Exercise directions:
What lines in the entries below contain the word "mouse"? Copy all of them.

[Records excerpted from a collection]
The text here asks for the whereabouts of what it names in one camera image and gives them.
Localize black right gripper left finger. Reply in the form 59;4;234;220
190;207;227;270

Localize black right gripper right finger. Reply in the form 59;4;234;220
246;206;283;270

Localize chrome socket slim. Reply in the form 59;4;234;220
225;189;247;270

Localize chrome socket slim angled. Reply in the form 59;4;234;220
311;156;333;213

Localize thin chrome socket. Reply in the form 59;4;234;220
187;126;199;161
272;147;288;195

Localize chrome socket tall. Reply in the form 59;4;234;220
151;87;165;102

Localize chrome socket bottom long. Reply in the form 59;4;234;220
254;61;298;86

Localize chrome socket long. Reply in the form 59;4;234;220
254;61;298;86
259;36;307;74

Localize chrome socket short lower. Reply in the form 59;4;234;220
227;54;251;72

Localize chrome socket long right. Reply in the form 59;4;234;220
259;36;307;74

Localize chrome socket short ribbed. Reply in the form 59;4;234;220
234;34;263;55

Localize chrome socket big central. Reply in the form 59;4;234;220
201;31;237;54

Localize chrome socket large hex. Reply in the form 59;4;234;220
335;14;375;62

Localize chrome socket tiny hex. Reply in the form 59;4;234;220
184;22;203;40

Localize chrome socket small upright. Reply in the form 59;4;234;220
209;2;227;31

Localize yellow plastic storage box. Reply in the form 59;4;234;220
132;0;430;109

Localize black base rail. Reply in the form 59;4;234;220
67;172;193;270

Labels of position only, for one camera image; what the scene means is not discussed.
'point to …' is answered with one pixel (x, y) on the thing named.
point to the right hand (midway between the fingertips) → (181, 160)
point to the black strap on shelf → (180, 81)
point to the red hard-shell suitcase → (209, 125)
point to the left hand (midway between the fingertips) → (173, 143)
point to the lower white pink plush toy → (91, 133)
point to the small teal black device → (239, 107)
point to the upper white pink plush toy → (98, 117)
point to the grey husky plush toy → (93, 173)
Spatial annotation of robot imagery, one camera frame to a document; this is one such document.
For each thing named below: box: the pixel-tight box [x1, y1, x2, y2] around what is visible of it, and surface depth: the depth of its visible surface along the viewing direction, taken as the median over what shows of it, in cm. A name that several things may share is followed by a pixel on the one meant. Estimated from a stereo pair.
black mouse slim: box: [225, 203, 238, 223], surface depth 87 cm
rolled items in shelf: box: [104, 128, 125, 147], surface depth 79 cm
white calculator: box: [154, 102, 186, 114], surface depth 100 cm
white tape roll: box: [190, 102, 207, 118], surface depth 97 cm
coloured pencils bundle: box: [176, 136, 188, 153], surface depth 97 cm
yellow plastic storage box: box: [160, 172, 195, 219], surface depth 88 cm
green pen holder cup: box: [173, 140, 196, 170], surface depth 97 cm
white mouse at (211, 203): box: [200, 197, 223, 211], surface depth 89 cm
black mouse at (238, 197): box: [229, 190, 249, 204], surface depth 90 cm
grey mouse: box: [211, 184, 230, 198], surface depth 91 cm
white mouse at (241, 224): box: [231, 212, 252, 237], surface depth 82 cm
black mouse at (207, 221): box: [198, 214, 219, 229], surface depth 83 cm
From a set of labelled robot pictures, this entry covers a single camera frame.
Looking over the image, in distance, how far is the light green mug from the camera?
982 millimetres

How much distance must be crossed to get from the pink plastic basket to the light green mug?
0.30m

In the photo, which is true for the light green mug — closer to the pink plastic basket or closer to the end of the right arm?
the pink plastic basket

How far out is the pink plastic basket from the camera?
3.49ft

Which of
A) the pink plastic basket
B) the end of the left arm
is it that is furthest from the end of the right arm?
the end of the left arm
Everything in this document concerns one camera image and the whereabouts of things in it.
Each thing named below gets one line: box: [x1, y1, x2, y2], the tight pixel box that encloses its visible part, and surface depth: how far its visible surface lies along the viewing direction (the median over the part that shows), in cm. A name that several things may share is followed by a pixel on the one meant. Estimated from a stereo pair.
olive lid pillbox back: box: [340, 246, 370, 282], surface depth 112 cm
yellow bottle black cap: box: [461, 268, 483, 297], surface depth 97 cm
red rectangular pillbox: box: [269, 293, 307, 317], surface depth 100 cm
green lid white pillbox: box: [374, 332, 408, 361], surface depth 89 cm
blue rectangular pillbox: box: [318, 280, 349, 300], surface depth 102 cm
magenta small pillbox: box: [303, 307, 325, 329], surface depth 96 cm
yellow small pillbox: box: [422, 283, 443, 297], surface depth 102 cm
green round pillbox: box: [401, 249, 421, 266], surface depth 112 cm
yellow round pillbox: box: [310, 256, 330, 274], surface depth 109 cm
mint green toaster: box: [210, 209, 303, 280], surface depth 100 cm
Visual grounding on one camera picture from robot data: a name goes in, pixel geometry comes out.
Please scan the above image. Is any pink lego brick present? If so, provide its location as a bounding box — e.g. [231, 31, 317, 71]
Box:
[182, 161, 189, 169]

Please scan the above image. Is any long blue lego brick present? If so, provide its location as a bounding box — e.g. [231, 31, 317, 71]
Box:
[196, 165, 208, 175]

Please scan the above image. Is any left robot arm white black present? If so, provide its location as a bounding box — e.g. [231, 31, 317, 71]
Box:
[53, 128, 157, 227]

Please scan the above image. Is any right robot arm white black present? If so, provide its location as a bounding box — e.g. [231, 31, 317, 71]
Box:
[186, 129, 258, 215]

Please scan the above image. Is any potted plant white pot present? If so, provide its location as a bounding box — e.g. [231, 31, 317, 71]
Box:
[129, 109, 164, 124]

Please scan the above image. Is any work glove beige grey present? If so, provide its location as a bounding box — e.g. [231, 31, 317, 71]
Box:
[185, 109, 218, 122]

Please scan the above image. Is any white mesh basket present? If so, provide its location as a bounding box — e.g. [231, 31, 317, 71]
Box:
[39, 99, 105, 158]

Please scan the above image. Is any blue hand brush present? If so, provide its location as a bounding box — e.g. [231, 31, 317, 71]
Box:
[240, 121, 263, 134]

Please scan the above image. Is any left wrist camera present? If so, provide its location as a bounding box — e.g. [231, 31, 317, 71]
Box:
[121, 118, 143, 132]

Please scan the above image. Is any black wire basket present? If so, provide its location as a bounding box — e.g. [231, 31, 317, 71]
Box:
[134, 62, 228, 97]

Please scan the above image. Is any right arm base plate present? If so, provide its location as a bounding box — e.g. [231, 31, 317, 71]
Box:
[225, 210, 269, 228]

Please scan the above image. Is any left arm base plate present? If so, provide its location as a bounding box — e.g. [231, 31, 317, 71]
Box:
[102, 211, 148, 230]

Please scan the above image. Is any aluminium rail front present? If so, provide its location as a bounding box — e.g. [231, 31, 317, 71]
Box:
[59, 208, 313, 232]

Answer to this problem:
black mouse slim: box: [225, 203, 238, 223], surface depth 87 cm
white mouse at (211, 203): box: [200, 197, 223, 211], surface depth 89 cm
black mouse at (238, 197): box: [229, 190, 249, 204], surface depth 90 cm
grey mouse: box: [211, 184, 230, 198], surface depth 91 cm
white mouse at (241, 224): box: [231, 212, 252, 237], surface depth 82 cm
black mouse at (207, 221): box: [198, 214, 219, 229], surface depth 83 cm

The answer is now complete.